Fonte: https://saude.abril.com.br/alimentacao/tres-porcoes-de-vegetais-ao-dia-ja-diminuem-o-risco-de-morte/ - Por Chloé Pinheiro - Fabio Castelo/SAÚDE é Vital    

segunda-feira, 5 de outubro de 2015

Confira os benefícios de 10 vegetais poderosos

Saiba quais são os vegetais que mais fornecem nutrientes e fazem bem à saúde!

Todo mundo está cansado de saber que uma boa alimentação, rica em verduras, legumes e frutas, garante a boa forma e a saúde física. Mas em meio a tantas opções, não é fácil decidir o que priorizar no dia a dia.

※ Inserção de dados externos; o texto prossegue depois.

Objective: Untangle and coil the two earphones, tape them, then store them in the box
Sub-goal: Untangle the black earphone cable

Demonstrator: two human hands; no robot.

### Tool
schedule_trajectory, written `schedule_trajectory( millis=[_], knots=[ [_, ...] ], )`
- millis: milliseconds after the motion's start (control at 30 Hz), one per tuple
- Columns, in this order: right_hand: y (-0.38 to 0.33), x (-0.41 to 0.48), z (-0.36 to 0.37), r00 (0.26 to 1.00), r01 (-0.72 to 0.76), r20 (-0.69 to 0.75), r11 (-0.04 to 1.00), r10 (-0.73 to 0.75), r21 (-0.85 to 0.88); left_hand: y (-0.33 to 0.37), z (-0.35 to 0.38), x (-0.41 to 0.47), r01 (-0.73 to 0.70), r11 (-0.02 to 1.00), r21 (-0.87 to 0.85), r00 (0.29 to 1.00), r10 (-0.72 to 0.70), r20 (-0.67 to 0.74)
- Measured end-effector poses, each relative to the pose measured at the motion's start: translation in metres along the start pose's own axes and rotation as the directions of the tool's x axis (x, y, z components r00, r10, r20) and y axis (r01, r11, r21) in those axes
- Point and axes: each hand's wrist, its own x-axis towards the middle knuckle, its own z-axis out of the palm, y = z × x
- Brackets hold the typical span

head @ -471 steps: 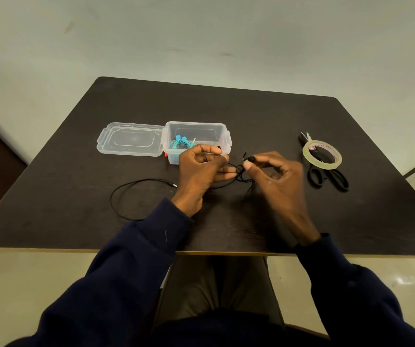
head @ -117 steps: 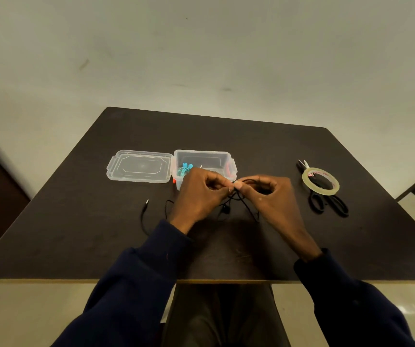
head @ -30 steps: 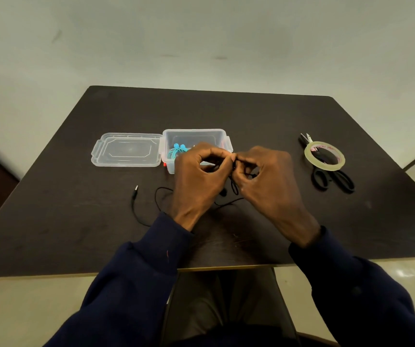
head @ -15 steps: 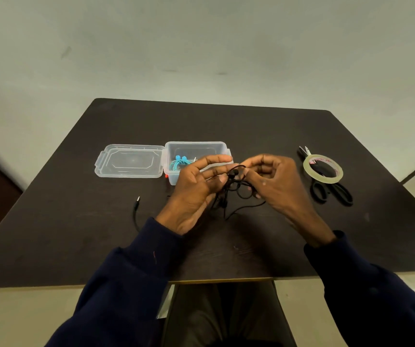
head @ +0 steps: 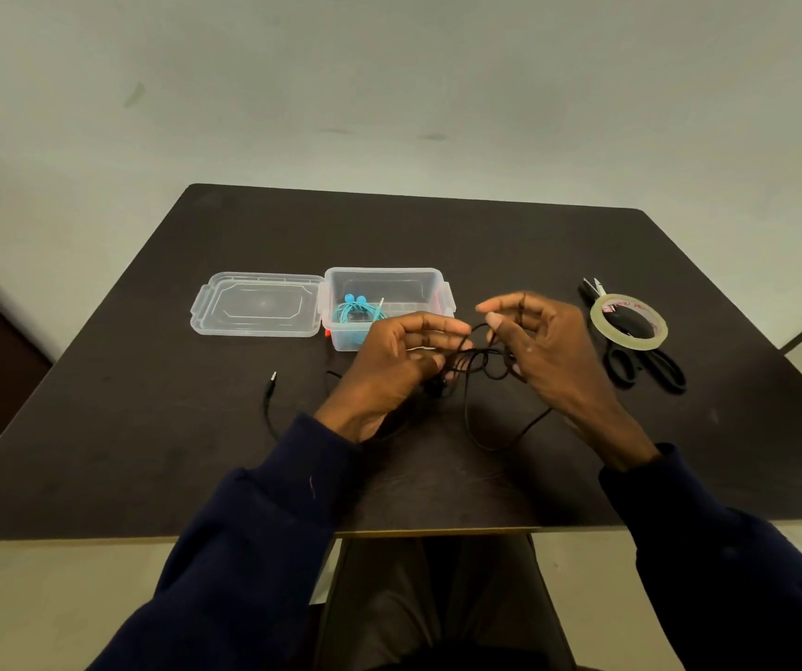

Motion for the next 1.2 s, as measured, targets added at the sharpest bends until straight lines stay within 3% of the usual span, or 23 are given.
schedule_trajectory(
  millis=[133,233,333,600,700,867,967,1067,1200],
  knots=[
    [0.005,0.000,-0.009,0.999,0.009,-0.040,1.000,-0.009,0.005,-0.002,-0.004,0.001,0.092,0.995,0.032,0.996,-0.092,0.015],
    [0.009,0.002,-0.015,0.998,0.050,-0.043,0.998,-0.051,-0.036,-0.001,-0.008,0.000,0.191,0.981,0.032,0.971,-0.193,0.139],
    [0.015,0.002,-0.018,0.994,0.087,-0.058,0.995,-0.089,-0.050,-0.004,-0.009,0.000,0.167,0.974,0.151,0.950,-0.200,0.239],
    [0.038,0.001,-0.032,0.994,0.095,-0.045,0.983,-0.103,-0.159,-0.004,-0.007,0.002,0.093,0.989,0.119,0.996,-0.090,-0.028],
    [0.041,0.000,-0.034,0.994,0.104,-0.018,0.961,-0.112,-0.256,-0.007,-0.006,0.004,-0.010,0.963,0.269,0.994,0.039,-0.103],
    [0.028,-0.001,-0.026,0.947,0.292,-0.002,0.863,-0.321,-0.413,-0.006,-0.002,0.002,-0.094,0.953,0.288,0.989,0.123,-0.086],
    [0.005,-0.002,-0.017,0.944,0.329,0.117,0.896,-0.308,-0.298,-0.006,0.001,0.001,-0.147,0.955,0.259,0.966,0.195,-0.170],
    [-0.007,-0.001,-0.004,0.954,0.191,0.257,0.973,-0.153,-0.130,-0.004,0.005,0.001,-0.167,0.964,0.205,0.932,0.222,-0.285],
    [-0.002,0.001,0.002,0.954,0.177,0.253,0.983,-0.158,-0.051,0.003,0.008,-0.001,-0.132,0.980,0.151,0.928,0.176,-0.328]
  ],
)
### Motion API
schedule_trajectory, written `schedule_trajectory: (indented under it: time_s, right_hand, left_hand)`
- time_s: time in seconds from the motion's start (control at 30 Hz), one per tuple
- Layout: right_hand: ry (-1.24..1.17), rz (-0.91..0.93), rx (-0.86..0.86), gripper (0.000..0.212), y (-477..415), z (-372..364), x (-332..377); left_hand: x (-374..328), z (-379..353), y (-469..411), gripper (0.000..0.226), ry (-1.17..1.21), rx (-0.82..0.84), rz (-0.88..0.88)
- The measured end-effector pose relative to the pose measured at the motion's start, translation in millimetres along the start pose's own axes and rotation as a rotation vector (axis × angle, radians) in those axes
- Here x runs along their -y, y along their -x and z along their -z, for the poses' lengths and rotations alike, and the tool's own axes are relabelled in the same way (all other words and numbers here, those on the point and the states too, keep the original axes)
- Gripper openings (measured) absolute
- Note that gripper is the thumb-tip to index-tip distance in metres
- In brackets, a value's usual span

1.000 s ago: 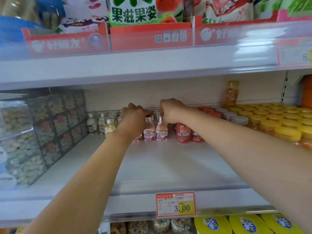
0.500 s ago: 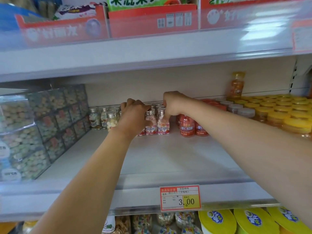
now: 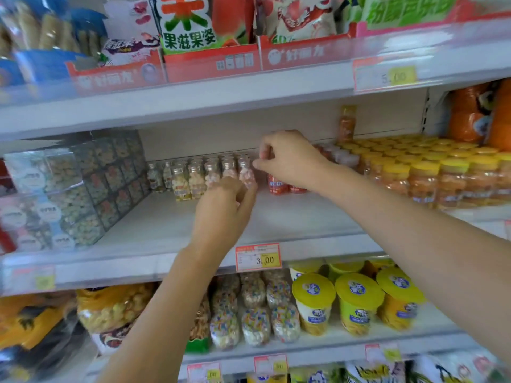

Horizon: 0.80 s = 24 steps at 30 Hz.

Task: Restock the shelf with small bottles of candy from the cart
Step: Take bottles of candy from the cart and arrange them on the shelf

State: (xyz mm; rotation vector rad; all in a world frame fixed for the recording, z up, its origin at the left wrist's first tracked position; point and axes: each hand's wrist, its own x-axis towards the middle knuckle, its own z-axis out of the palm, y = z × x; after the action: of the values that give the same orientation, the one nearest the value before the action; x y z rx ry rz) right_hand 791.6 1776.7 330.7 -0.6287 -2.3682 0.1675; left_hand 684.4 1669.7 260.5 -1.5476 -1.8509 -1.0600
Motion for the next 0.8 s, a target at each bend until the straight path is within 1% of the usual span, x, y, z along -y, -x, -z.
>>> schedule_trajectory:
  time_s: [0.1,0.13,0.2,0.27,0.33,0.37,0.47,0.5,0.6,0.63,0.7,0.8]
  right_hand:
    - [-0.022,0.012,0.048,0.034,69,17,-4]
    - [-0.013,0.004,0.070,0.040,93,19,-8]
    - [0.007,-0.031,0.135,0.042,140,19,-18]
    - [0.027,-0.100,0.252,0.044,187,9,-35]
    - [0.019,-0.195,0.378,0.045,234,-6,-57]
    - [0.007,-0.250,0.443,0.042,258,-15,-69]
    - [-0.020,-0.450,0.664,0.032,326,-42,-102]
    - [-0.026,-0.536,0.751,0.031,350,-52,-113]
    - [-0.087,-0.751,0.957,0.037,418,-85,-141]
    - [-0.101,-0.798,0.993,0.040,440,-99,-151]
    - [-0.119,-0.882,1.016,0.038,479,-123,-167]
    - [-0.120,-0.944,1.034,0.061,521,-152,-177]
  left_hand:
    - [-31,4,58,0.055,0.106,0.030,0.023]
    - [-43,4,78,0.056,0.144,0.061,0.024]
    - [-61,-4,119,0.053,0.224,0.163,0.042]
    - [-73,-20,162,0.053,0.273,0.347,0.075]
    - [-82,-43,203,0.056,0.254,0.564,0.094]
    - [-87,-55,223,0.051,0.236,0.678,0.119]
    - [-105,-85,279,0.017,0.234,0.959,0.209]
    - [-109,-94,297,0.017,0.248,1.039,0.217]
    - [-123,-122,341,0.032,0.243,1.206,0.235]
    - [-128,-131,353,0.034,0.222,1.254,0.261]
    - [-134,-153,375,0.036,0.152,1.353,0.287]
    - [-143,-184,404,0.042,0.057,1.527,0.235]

Pensando nisso, a Sport Life preparou uma lista com 10 vegetais nutritivos e poderosos que muitas vezes passam despercebidos na alimentação diária. A nutricionista Fabiana Honda explica quais são os benefícios de cada um.
Confira!

Mostarda Verde
Quem deseja perder peso pode colocar a mostarda no cardápio: rica em fibras e com poucas calorias, ela aumenta a sensação de saciedade e faz muito bem à saúde: "A mostarda tem vitamina K, ácido fólico, vitamina C, vitamina A e minerais como cálcio, ferro, magnésio e potássio. Esses nutrientes contribuem para manutenção de ossos fortes e ajudam a prevenir doenças como a osteoporose", esclarece a nutricionista.

Brócolis
Os benefícios do brócolis são vários! O alto teor de vitamina C, proteína, cálcio, ferro e fibras pode auxiliar na prevenção do câncer de mama, prótata, laringe, bexiga e esôfago. Mas a nutricionista aconselha: para melhor proveito dos nutrientes, o brócolis deve ser cozido, de preferência, no vapor.



Nabo
O vegetal tem raízes e folhas comestíveis e em cada parte nutrientes que podem fazer a diferença, principalmente para quem pratica esportes. Nas raízes está a vitamina C, importante para a síntese de colágeno e manutenção do sistema imune, que pode ficar pobre em atletas. Já as folhas contam com vitamina K e complexo B. "A vitamina K  é essencial para a e manutenção da saúde óssea. Já as vitaminas do complexo B são importantes para o metabolismo energético, ou seja, para as reações que liberam energia a partir de nutrientes como carboidratos, proteínas e gorduras", explica Fabiana.

Rúcula
Quem deseja melhorar o processo digestivo e diurético pode apostar na rúcula, já que ela é fonte de vitamina C, vitamina K, betacaroteno e minerais. "Suas folhas também são amplamente reconhecidas como um alimento anti-câncer, pois apresentam diversos fitoquímicos, que desempenham um papel antioxidante vital no corpo", afirma Fabiana.

Endívia
Fonte de fibras e potássio, a endívia pode ser uma grande aliada na prevenção do câncer e pode diminuir a frequência e a gravidade dos calores que muitas mulheres enfrentam durante a menopausa. A nutricionista ainda garante: "A endívia também pode prevenir doenças cardiovasculares e é uma boa fonte de betacaroteno, nutriente com propriedades antioxidantes."

Abóbora
Quem segue a dieta vegetariana pode investir na abóbora: o alimento é rico em ferro vegetal. Além disso, contem vitamina C, vitamina A e fibras.







Folhas de dente-de-leão
Vitamina C, vitaminas do complexo B, ferro e potássio estão presentes nas folhas da planta. Segundo a nutricionista, os nutrientes presentes nas folhas de dente-de-leão garantem a saúde do fígado e auxiliam na eliminação de toxinas.




Pimenta Vermelha
Com seu efeito antioxidante, a pimenta vermelha pode prevenir o envelhecimento precoce e doenças cardiovasculares, já que a vitamina A e a vitamina C, presentes no alimento, também contribuem para fortalecer o sistema imunológico. E tem mais: a pimenta também pode melhorar o humor e combater a depressão!


Couve
Rica em ferro e cálcio, a couve contribui no processo de oxigenação das células e melhora o metabolismo de energia. E tem mais: melhora a saúde da pele e do cabelo e fortalece o sistema imunológico, além de ser uma delícia, é claro!





Cebolinha Francesa
A planta de folhas escuras e com um leve gosto de cebola é rica em vitamina C, ácido fólico e batacaroneto, que evita a oxidação do colesterol e previne problemas cardiovasculares.